Whether, in spite of a lack of consistent competition since London, Mitcham can move onto the top of the podium remains to be seen but his story will be nothing if not a captivating one.

Fast Facts
Name: Matthew Mitcham
Age: 26
Birthplace: Coopers Plains, Brisbane
Sport: Diving
Events: One-metre springboard individual, 10-metre platform individual, three-metre synchronised springboard, 10-metre synchronised platform
Debut:
Honours: Gold medal 10-metre platform, 2008 Olympics; Silver one-metre springboard individual 2010 Commonwealth Games, Silver 10-metre platform 2010 Commonwealth Games, Silver three-metre synchronised 2010 Commonwealth Games, Silver 10-metre synchronised platform 2010 Commonwealth Games; Bronze one-metre springboard individual 2009 World Championships.
Twitter followers: 45,500
Facebook likes: 98,638

– Mitcham was born and raised in Brisbane but lives in Sydney, where he studies a Bachelor of Arts and Sciences, majoring in linguistics, at the University of Sydney.
– His autobiography, Twists and Turns, has been made into a cabaret show after a crowd-funding project in late 2013. It has since premiered in Perth and Melbourne, and Mitcham will return to the stage after the Commonwealth Games.
– Mitcham was an early adopter of the ‘selfie’ craze, climbing to the top of the Olympic rings in London to get a snap that he then posted on Twitter.
– After debuting at the 2006 Commonwealth Games, Mitcham walked away from diving only to return in time to claim gold at the 2008 Beijing Olympics and become Australia’s first male diving Olympic gold medallist since Dick Eve in 1924.

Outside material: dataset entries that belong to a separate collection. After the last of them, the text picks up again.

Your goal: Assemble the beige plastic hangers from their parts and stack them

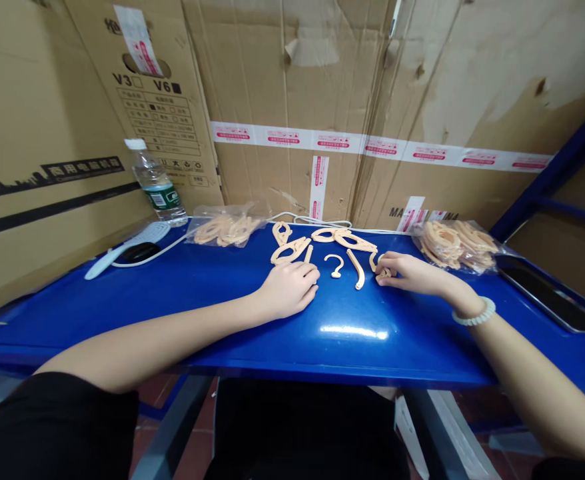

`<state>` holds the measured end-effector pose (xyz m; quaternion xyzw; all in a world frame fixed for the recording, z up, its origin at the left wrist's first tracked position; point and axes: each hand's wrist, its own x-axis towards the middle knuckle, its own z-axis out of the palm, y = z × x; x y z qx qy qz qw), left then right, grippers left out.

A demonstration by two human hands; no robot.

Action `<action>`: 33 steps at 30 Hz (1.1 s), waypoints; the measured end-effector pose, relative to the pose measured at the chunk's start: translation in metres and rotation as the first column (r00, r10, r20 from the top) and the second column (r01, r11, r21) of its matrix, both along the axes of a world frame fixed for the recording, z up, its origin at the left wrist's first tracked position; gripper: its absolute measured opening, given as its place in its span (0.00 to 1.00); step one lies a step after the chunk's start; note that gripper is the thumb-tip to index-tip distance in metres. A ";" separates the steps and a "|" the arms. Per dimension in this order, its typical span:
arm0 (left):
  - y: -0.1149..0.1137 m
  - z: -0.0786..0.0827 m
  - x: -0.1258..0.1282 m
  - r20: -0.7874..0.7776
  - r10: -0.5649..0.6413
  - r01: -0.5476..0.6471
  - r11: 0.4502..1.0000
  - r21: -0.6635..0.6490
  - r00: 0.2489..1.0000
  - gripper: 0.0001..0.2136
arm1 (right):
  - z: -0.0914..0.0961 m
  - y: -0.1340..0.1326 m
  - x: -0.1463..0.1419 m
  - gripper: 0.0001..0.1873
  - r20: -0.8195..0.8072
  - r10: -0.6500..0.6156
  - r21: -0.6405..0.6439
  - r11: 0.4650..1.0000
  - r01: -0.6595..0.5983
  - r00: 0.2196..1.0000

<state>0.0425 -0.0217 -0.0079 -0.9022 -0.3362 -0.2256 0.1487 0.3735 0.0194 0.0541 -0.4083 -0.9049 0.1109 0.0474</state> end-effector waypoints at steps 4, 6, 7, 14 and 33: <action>-0.001 0.000 0.000 0.008 -0.007 0.007 1.000 -0.005 1.000 0.08 | 0.001 -0.001 0.000 0.17 0.012 -0.001 -0.019 1.000 0.001 1.000; -0.001 -0.001 0.000 0.014 -0.009 0.009 1.000 -0.004 1.000 0.08 | 0.001 -0.002 0.001 0.17 0.009 -0.001 -0.027 1.000 0.002 1.000; -0.001 -0.001 0.000 0.017 -0.008 0.008 1.000 -0.004 1.000 0.08 | 0.001 -0.002 0.001 0.17 0.007 -0.002 -0.027 1.000 0.003 1.000; -0.002 0.000 0.001 0.010 0.001 -0.001 1.000 -0.015 1.000 0.08 | 0.001 -0.003 0.000 0.13 -0.013 -0.001 -0.031 1.000 0.001 1.000; -0.004 0.000 0.000 0.005 0.006 -0.006 0.998 -0.066 1.000 0.10 | -0.006 -0.009 -0.006 0.10 -0.008 -0.073 -0.023 0.997 0.073 0.997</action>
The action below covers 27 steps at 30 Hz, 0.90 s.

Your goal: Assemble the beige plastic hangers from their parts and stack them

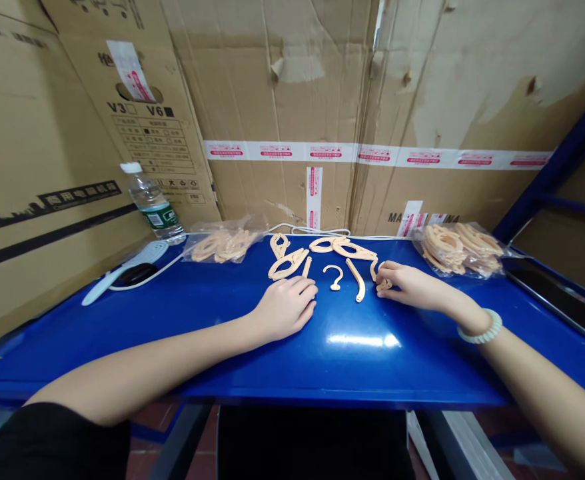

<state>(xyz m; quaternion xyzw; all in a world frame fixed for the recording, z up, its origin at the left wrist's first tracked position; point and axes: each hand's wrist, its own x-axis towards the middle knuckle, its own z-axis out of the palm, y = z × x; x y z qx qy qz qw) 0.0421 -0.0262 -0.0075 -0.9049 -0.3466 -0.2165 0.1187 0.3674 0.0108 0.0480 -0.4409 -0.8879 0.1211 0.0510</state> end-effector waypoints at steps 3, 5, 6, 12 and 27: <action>-0.001 0.001 0.000 -0.006 0.003 -0.003 1.000 -0.007 1.000 0.10 | 0.000 -0.001 -0.001 0.09 0.011 -0.005 0.021 1.000 0.004 1.000; -0.001 0.001 0.000 -0.016 0.008 -0.008 1.000 -0.007 1.000 0.10 | 0.000 0.000 -0.001 0.09 0.014 -0.003 0.014 1.000 0.002 1.000; -0.001 0.002 0.000 -0.020 0.011 -0.011 1.000 -0.004 1.000 0.10 | 0.000 0.000 -0.002 0.09 0.016 -0.002 0.013 1.000 0.002 1.000; -0.002 0.002 -0.001 -0.022 0.024 -0.024 0.999 0.027 0.999 0.10 | 0.000 0.000 -0.004 0.08 0.049 -0.026 0.057 0.998 0.023 0.998; 0.000 -0.003 -0.001 0.060 0.024 -0.029 0.996 0.083 0.998 0.10 | 0.007 -0.003 -0.014 0.06 0.029 -0.037 0.081 0.996 0.034 0.999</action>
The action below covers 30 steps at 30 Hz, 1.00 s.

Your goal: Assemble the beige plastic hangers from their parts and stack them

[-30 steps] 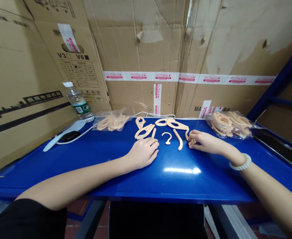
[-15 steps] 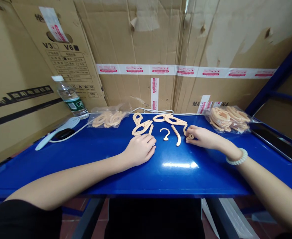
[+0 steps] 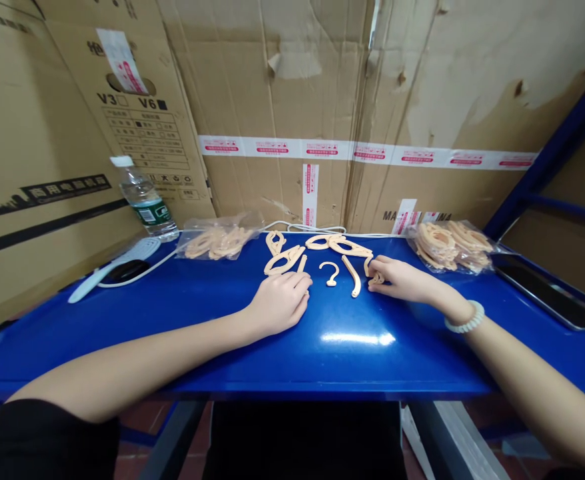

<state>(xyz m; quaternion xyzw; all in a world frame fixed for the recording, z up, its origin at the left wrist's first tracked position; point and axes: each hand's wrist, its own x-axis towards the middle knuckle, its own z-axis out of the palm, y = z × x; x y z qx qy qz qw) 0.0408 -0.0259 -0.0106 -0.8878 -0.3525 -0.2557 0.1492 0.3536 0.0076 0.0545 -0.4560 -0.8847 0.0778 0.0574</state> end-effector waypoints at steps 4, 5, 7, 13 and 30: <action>0.001 0.001 0.001 0.002 0.007 -0.007 1.000 0.009 1.000 0.10 | -0.002 0.006 0.007 0.11 -0.022 0.011 -0.012 1.000 -0.011 1.000; 0.001 0.001 0.001 0.003 0.007 -0.007 1.000 0.008 1.000 0.09 | -0.002 0.007 0.009 0.12 -0.028 0.019 -0.013 1.000 -0.020 0.999; 0.002 0.001 0.001 0.013 0.005 -0.006 1.000 0.002 1.000 0.09 | -0.002 0.009 0.012 0.14 -0.047 0.041 -0.018 0.999 -0.042 0.998; 0.003 0.002 0.001 0.042 -0.002 0.003 0.999 -0.034 0.999 0.08 | -0.001 0.010 0.016 0.15 -0.074 0.067 -0.038 0.997 -0.070 0.995; 0.040 0.041 -0.037 0.183 0.007 0.035 0.974 -0.224 0.983 0.12 | 0.004 0.014 0.021 0.19 -0.098 0.120 -0.097 0.987 -0.129 0.988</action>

– In 2013 Mitcham was a judge alongside fellow Olympians Alisa Camplin and Greg Louganis on the Australian diving show Celebrity Splash! that aired on Channel 7. Mitcham has stated previously that Louganis was an idol of his growing up, and he was inspired by reading Louganis’ biography Breaking The Surface in the leadup to Beijing.
– Mitcham was only introduced to diving at 13, after being spotted by a diving scout while skylarking at a local pool in Brisbane.